The BP North Slope Clean Water Act Settlement was announced earlier this week and requires BP to pay the federal government $25 million in civil penalties for their 2006 oil spill on Alaska’s North Slope. In addition to the civil penalties, BP has agreed to spend $60 million upgrading their safety measures for their pipelines. BP will use some of the $60 million in upgrades to address corrosion issues on its North Slope line.

Specifically, BP was cited for 360 barrels of crude oil leaking out of a BP line into Prudhoe Bay in November of 2009. It is by far the highest fine levied per barrel leaked, in part because BP was fined $20 million and placed on 3 years of probation for a far larger oil leak in Alaska in 2007. A hearing is scheduled for September to address BP’s failure to comply with their probation and more fines could be levied.

While this narrative is nothing new to BP, we can expand their lax attitude to other industries as well.

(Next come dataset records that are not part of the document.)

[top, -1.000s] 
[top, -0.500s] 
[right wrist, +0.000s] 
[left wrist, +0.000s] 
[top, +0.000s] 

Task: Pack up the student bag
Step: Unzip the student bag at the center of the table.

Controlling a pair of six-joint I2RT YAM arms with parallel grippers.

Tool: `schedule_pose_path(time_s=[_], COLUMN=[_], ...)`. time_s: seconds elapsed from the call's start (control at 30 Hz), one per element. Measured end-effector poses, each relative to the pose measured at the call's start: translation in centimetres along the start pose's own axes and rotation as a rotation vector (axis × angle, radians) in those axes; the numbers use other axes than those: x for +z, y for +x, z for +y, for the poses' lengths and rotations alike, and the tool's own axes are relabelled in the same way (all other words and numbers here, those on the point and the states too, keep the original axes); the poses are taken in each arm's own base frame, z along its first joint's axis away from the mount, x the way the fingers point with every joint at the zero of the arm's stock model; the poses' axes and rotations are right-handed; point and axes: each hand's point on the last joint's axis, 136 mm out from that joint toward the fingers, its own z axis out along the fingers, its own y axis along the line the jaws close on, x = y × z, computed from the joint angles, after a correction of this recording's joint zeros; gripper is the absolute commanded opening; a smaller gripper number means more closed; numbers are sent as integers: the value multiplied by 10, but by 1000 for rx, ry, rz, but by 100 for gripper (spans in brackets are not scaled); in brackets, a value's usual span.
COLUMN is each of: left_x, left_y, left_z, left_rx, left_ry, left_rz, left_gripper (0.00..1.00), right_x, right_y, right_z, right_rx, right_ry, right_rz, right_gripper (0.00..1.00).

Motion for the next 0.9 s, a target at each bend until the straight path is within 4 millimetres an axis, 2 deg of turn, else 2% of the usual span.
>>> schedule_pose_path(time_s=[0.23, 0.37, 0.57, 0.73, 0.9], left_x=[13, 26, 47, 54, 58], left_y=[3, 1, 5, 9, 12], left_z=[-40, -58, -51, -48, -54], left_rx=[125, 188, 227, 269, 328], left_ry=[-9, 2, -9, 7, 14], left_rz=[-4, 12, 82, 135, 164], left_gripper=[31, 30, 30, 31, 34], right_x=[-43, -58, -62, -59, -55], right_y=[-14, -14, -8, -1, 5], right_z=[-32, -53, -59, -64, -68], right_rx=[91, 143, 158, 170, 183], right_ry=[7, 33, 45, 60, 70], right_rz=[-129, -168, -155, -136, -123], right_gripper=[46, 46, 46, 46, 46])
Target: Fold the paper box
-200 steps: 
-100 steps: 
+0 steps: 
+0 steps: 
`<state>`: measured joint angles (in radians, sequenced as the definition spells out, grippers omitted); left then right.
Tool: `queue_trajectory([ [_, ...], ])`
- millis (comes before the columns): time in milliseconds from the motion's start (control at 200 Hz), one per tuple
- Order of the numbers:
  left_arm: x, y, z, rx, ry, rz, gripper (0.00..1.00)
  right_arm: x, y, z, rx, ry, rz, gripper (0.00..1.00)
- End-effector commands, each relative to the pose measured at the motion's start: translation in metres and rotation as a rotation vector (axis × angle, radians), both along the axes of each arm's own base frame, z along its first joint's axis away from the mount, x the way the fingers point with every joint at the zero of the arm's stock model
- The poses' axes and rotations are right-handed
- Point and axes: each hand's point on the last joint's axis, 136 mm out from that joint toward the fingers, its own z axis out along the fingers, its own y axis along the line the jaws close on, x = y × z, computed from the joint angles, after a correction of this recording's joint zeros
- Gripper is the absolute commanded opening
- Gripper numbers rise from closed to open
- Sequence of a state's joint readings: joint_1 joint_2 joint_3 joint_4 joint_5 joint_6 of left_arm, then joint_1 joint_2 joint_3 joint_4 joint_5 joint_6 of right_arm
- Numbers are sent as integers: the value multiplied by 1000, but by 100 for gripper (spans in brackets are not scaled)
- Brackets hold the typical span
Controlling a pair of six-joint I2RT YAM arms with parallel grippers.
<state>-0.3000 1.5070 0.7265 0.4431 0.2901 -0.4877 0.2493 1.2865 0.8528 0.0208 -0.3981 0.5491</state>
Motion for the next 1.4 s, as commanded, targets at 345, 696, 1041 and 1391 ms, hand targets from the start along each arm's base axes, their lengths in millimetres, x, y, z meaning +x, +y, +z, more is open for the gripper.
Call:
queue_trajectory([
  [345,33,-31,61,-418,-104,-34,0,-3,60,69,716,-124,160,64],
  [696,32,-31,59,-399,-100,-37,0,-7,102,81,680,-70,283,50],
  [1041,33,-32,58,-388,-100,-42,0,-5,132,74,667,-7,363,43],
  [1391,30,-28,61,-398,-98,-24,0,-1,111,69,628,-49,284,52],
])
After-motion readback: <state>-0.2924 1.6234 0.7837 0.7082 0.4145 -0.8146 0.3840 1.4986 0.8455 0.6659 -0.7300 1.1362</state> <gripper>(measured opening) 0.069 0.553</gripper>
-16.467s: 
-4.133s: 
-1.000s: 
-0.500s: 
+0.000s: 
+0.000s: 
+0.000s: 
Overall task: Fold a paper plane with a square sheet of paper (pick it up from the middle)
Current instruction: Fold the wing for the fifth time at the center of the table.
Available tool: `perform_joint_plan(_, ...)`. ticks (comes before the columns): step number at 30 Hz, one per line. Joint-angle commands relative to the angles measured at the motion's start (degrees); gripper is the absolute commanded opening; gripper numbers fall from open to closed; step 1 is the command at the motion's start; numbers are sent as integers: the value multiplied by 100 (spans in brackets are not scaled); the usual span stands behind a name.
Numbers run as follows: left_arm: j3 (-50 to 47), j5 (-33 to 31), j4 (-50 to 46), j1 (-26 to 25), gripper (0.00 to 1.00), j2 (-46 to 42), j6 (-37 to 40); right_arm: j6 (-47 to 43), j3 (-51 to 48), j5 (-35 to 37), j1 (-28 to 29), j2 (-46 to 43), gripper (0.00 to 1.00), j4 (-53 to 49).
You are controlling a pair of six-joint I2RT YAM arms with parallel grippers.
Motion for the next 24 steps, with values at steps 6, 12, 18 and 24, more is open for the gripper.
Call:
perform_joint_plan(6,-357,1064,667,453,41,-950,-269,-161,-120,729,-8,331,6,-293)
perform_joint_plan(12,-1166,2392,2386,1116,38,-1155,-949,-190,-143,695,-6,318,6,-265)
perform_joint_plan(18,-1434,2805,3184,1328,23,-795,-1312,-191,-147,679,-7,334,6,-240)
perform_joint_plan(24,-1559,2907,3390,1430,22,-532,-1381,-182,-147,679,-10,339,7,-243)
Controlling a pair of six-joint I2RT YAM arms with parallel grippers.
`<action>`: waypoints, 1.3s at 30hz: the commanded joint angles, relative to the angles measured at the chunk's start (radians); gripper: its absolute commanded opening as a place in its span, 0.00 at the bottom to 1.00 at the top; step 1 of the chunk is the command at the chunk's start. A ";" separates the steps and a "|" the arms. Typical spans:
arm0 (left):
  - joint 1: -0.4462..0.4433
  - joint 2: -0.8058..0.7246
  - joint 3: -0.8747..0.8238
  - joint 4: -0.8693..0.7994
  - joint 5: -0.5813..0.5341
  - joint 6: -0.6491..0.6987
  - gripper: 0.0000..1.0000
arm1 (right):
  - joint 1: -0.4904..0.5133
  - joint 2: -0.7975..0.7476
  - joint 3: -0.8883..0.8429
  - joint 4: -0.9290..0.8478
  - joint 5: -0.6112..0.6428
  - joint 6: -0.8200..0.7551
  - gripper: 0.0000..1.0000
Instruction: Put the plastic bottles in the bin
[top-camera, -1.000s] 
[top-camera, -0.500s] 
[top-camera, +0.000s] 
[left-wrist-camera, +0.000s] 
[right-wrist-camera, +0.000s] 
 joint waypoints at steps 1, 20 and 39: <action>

When risk is being assessed (environmental or other), it is human nature to discount the risk of catastrophic failure. We’ve seen it over and over, most recently with Japan’s nuclear crisis and the BP oil spill in the Gulf. When there is an extremely small chance that something horrible will happen (an explosion on an oil platform in the Gulf, for example), people and companies tend to discount that risk. When something does go wrong however, it’s worse than it should be and ends up costing far more than it would have if precautions were taken from the beginning.

If BP had been vigilant about their Alaska pipeline and followed their own maintenance and coating rules this never would have happened. Instead, BP has to pay a large fine and deal with a second black eye, only a year after their disaster in the Gulf. What do you think?